As global inventory levels fall and oil supply aligns itself more closely to demand, the oil market’s sensitivity to any unexpected disruption is growing.
Brent has risen by 36 percent so far in the third quarter, and is set for its strongest performance between July and September since 2004. (For graphic, click reut.rs/2y3GcVX)
Against U.S. crude futures, it is trading at its largest premium in over two years, having doubled in just over a month. (For graphic, click reut.rs/2jVJRPw)
One driving factor has been the risk of a disruption to Kurdish flows amid tensions over the Kurdistan Regional Government’s decision to hold a referendum on independence, which took place on Monday.
Those risks have risen in the past two days after Iraq on Sunday urged countries to stop oil trade with its autonomous Kurdistan region in retaliation for the vote, and Turkish President Tayyip Erdogan threatened on Monday to cut off the Ceyhan pipeline that carries the Kurdish region’s entire oil output to the outside world.
The pipeline to Turkey’s port of Ceyhan usually pumps between 500,000-600,000 barrels per day.

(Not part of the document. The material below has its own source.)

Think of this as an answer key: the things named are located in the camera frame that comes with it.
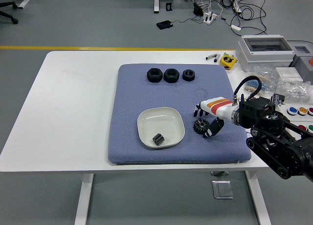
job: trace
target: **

That is equivalent to only around 0.5 percent of global daily production, but rising nervousness about potential disruptions helped send November Brent futures up by more than 2 percent on Monday to around $58 a barrel, its highest since July 2015.
That took Brent’s premium to U.S. crude futures to $6.50 a barrel, the biggest gap since August 2015.
Shipping sources said flows of Kurdish oil through the Ceyhan pipeline were normal on Monday, but Erdogan’s warning was clear. “We have the tap. The moment we close the tap, then it’s done,” he said in a speech at a forum in Istanbul.
Against Dubai crude futures, Brent is commanding its largest premium since early December 2016.
In theory, a larger premium makes Brent-linked crudes, such as those produced in the North Sea, West Africa, or in some parts of the Mediterranean, less attractive for buyers in say the United States or Asia.
But this divergence does not seem to have deterred consumers, who have absorbed a large overhang of unused crude in the last six weeks and pushed up prices for some physical barrels of oil to multi-month or even multi-year highs.